[Start of section]
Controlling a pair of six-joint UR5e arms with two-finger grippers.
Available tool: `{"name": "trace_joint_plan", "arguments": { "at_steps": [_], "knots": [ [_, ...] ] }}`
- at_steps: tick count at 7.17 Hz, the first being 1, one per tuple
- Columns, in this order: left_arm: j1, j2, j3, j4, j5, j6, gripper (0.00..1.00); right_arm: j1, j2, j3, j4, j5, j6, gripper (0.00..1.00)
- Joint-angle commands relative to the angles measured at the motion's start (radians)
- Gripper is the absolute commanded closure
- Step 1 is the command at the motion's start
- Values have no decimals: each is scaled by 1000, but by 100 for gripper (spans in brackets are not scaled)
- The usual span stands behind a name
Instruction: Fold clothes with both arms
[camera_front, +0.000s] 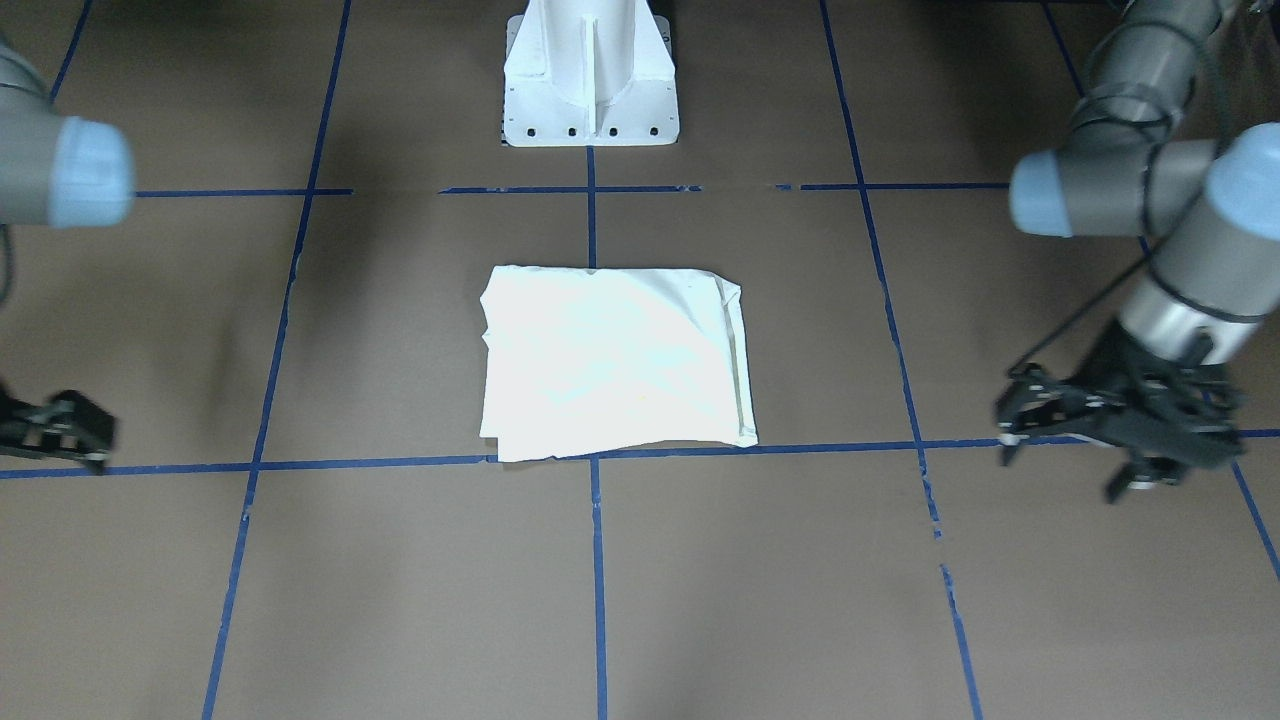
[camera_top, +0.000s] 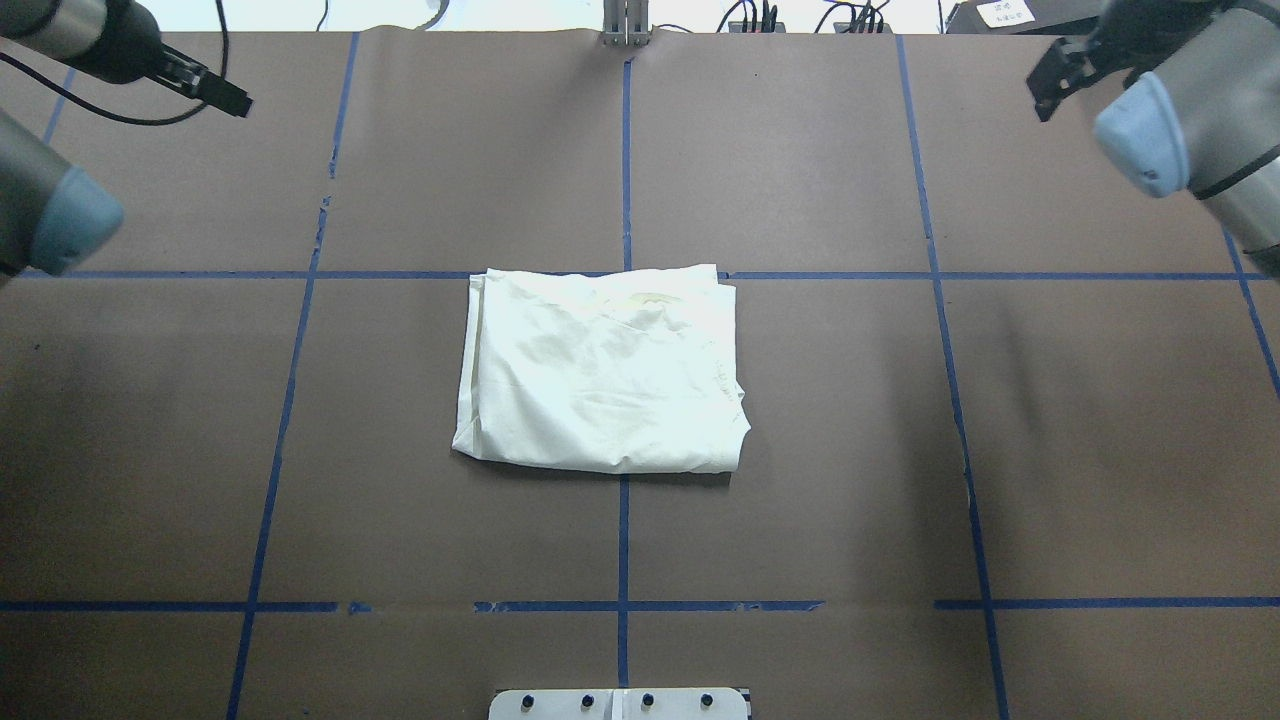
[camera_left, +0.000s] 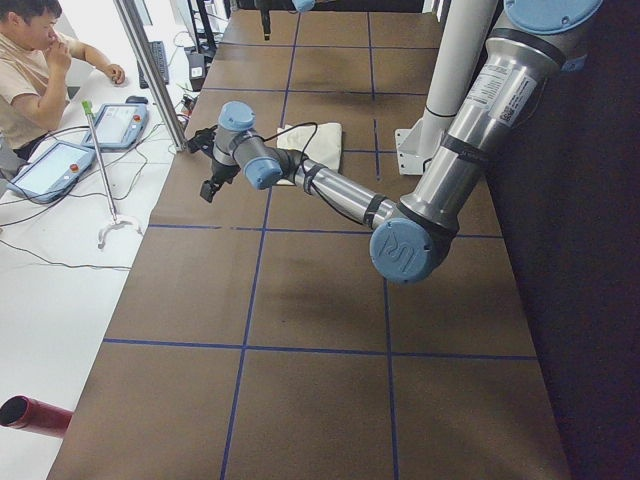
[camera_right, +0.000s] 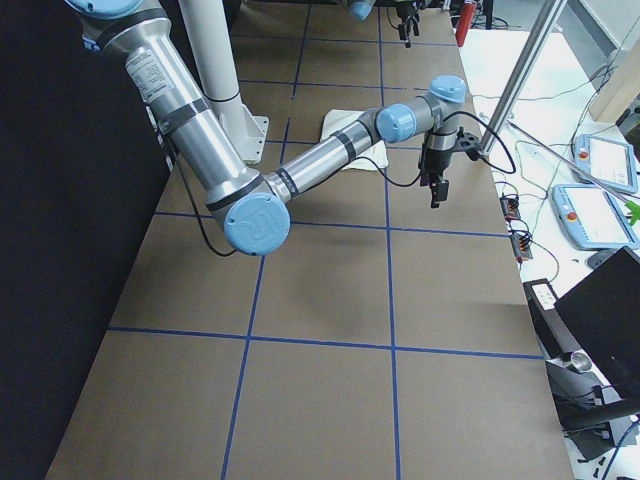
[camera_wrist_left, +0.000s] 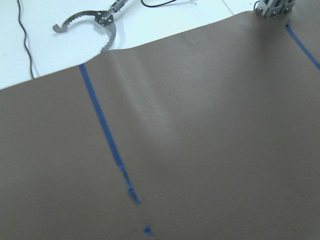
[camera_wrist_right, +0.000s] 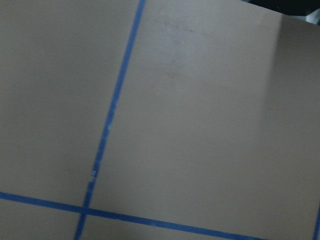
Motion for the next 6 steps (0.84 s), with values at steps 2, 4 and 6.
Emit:
{"name": "trace_joint_plan", "arguments": {
  "at_steps": [2,4,6],
  "knots": [
    [-288,81,-12,178,-102,307,1,262,-244,-2,-10,126,-377,0],
    [-356,179,-12,284,-206,379,1,351,-402,-15,0,180,-398,0],
    [-365,207,49,405,-209,379,1,416,-482,4,2,184,-401,0]
  ]
}}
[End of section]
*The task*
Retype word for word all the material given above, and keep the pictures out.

*Output for this task*
Controlling a pair of six-joint UR5e arms with two-finger grippers.
Available tool: `{"name": "trace_joint_plan", "arguments": { "at_steps": [_], "knots": [ [_, ...] ] }}`
- at_steps: tick count at 7.17 Hz, the first being 1, one per tuple
- Columns, in this order: left_arm: j1, j2, j3, j4, j5, j6, gripper (0.00..1.00); right_arm: j1, j2, j3, j4, j5, j6, gripper (0.00..1.00)
- Joint-angle commands relative to the angles measured at the motion's start (radians)
- Gripper is the absolute commanded closure
- Step 1 is the command at the motion's start
- Values have no decimals: each is scaled by 1000, but by 100 for gripper (spans in brackets are not scaled)
- The usual span stands behind a name
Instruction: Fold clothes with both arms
[camera_front, +0.000s] 
[camera_top, +0.000s] 
[camera_left, +0.000s] 
[camera_right, +0.000s] 
[camera_wrist_left, +0.000s] 
[camera_wrist_right, +0.000s] 
Motion for the next 6 steps (0.84 s), with values at steps 2, 4 and 6.
Emit:
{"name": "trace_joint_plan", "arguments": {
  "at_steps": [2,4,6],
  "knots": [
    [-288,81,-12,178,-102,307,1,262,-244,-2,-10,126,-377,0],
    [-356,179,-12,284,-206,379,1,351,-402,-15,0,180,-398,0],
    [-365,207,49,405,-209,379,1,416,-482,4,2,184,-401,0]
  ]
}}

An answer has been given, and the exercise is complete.